Так Оксана была спасена от «злой беды», о которой себе надумала. Провести отъезжающую пришла и Ирина Хасенко. Прощаясь, в разговоре не затрагивали болезненные темы, только тихо смачивали веки влагой, понимая, что они могут больше не встретиться.
— Прости меня, Ириночка, — обнимала Оксана подругу. — Я в восьмом классе тебе пальто чернилами облила. Помнишь? Не успела ты покрасоваться в обновке, как я тебе ее испортила. А ты потом еще три года его, бедненькая, с пятном носила.
— Это ты прости меня, дорогая, — взаимно винилась тетка Ирина. — Помнишь, я когда-то разбила супницу из вашего нового сервиза, и тебя отец отлупил за это?
И все-таки в их настроении ощущалась радость и облегчение от определенности на будущее: одна уезжала от несчастливого для нее места, возвращалась домой, где, ощущала, залижет раны, словно побитая собака, и будет долго и спокойно жить; а друга думала, что отныне ведает, в чем состоят возникшие проблемы, чем они спровоцированы. Кроме того, тетка Ирина знала, у кого искать совета и спасения, если придется.
Этого нельзя было сказать о Федоре. Собственная неуместная оговорка про Лиску навела ее на подозрения, усиленные неясными намеками старшей сестры и тоской, которые были, по ее мнению, скорее правильными, чем ошибочными — ее внуки таки не как все люди. Она боялась думать об этом даже наедине с собой, не то чтобы сказать кому-то. И как всегда случается, со временем то, о чем она люто молчала, начало излучаться наружу, толкаться в чужие головы, переходить в чьи-то мысли, выстреливать в окружающую среду красноречивыми взглядами, порождать слухи.

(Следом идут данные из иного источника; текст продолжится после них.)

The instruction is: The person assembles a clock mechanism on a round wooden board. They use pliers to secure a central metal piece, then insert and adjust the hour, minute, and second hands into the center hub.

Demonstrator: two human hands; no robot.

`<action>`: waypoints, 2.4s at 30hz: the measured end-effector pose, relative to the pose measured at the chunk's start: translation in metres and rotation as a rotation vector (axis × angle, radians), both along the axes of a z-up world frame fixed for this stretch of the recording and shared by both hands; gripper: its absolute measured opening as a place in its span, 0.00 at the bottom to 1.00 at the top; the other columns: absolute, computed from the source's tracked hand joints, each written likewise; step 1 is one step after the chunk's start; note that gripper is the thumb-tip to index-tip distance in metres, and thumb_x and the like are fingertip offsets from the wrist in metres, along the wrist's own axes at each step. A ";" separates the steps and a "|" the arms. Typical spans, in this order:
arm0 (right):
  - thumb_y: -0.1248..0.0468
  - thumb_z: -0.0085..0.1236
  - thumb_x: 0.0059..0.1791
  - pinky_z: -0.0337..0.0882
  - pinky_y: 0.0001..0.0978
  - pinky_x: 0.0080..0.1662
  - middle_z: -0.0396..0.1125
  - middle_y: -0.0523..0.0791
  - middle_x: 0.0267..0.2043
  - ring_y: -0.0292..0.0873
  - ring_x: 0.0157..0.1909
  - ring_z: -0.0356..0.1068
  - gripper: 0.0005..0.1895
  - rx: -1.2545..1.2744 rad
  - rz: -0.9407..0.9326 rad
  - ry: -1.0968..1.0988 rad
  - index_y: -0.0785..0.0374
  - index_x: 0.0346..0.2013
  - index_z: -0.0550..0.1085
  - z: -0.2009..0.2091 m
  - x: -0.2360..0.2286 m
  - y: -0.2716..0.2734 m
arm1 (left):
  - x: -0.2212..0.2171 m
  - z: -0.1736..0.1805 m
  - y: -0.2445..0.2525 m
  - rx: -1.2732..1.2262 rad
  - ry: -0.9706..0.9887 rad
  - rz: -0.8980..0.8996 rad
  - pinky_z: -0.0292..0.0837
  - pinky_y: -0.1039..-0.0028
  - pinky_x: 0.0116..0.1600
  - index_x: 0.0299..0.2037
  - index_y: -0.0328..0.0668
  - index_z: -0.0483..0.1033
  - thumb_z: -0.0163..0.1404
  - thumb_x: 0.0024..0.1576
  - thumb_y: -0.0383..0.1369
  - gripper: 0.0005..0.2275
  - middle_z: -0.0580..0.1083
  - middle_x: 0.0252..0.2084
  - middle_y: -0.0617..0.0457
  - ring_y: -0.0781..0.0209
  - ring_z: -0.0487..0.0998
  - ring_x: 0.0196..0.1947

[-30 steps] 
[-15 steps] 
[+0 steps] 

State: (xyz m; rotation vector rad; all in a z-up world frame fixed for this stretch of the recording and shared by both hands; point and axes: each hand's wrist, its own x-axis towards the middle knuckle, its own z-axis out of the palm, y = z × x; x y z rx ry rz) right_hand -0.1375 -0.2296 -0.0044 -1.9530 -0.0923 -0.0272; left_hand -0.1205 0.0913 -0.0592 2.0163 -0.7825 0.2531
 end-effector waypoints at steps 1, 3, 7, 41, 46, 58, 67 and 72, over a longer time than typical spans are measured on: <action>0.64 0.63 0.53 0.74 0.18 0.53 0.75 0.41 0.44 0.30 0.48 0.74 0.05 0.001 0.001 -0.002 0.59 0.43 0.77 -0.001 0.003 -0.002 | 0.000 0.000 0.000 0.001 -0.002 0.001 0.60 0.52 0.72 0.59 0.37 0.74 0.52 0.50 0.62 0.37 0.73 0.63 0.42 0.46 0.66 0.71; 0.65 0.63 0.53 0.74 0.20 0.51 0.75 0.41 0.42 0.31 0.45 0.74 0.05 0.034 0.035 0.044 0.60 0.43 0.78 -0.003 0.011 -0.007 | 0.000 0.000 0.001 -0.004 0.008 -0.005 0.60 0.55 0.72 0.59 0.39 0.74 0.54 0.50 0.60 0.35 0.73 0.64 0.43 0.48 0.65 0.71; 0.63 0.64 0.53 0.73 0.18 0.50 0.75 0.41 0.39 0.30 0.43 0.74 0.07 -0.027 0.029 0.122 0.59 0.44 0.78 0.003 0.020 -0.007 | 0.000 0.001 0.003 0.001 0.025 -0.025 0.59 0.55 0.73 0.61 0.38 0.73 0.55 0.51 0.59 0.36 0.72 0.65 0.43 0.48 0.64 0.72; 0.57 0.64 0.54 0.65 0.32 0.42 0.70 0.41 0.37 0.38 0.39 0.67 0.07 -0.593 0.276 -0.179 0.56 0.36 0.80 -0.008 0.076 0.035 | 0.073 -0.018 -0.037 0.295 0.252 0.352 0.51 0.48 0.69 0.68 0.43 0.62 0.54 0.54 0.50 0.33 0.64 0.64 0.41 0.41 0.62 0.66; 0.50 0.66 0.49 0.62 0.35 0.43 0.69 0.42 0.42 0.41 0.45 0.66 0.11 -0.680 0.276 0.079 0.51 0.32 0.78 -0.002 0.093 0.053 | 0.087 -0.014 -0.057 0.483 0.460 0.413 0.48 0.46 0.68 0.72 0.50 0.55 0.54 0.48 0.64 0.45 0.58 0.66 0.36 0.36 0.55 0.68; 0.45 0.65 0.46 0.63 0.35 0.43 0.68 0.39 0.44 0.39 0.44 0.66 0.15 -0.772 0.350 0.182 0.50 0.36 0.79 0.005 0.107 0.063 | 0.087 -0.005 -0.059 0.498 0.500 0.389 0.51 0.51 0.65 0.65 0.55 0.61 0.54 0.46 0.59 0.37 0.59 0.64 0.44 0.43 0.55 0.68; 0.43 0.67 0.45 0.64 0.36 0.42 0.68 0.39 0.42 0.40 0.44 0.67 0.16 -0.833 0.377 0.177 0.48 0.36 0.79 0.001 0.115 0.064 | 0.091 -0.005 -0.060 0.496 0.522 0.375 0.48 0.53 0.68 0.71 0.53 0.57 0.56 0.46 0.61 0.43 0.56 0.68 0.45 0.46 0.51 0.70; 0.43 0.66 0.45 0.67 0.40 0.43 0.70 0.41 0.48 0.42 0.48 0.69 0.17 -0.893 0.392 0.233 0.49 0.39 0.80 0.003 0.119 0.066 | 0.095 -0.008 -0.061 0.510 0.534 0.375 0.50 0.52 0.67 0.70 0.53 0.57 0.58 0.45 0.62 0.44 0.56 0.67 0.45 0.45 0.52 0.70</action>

Подвижная и щебетливая девчонка, сделав первые шаги и устав от этого, цеплялось за подол и тянулось вверх, доверчиво просилось на руки, не ведая темных бабкиных мыслей. Разве оно может причинить какую-то беду своим родным, это светлое, жизнелюбивое дитя?
А Витя, мягенький и неуклюженький толстячок, неповоротливый и ленивый? Доверчивая улыбка не сходила с его лицо, а глаза — кроткие-кроткие.
— Ады, ады! — показывал он толстым пальчиком на птиц, и было не понять, то ли он зовет их: «иди», то ли приглашает бабушку: «погляди».
Неужели на нем лежит непроявленный грех и отражается на родных и близких людей несправедливостями, потерями и болезнями?
Легко было гнать от себя дурные мысли, насмехаться над собой, укорять себя. Но ведь не выбросишь из головы Юлю, дочку, не забудешь ее желтое, бескровное личико, угасающий взгляд, синюю прозрачность рук. А вдруг правда, есть такое невидимое зло, живущее в невинных душах, несчастных тем, что они не по своей воле являются его носителями? Как обезопаситься от него? И кого здесь надо лечить, кого спасать?
Федора мучилась своими сомнениями, выжигавшими ей душу, раскалывающими мозг, разрывающими сердце, но не утихающими с течением времени. Вспоминались слова того чертовски вещего соседа, что дети должны жить со своими родителями. Кто же возражает? Почему эта беда упала не на нее? За себя она не боялась, собой готова была пожертвовать в любое время ради собственного ребенка.
— Это бессмысленные, дикие россказни! — взорвался негодованием Павел Дмитриевич, когда она решилась и пришла к нему с ведром орехов будто угостить, поблагодарить за спасенную сестру, а на самом деле хотела ненавязчиво и незаметно посоветоваться. — С чего вы это взяли?
— Сдалось мне... Сопоставила то да се...
— Дети уже дома, возле родителей. Как им там вместе живется? Хорошо, уютно. Тетка Оксана, сестра ваша, успокоительные письма шлет, пишет, что выздоровела. У нашей тетки Ирины телочка Мася подрастает, козочка доится, и в Нестерихиной Квитки рожки уже режутся, скоро к бычку запросится. Все кругом хорошо. А вы?
— Видьте, диагнозов-то ни у кого не было. И у Юли...
— Диагнозов не было потому, что их не было. Болезни не было. Юля устала от тяжелой беременности двойней, от родов, от резвых малышей. Тетка Оксана весьма ревностно взялась помогать вам и тоже перегрузилась. А Лиска и Марта подохли от старости. Вы знаете, сколько им было лет?
— Нет.
— Так вот, и их хозяйки не знают. Тетка Ирина, например, купила свою Лиску у чужих людей, которые выезжали в Казахстан. Может, Лиске уже тогда было десять лет. Вы хоть не говорите никому про свой бред.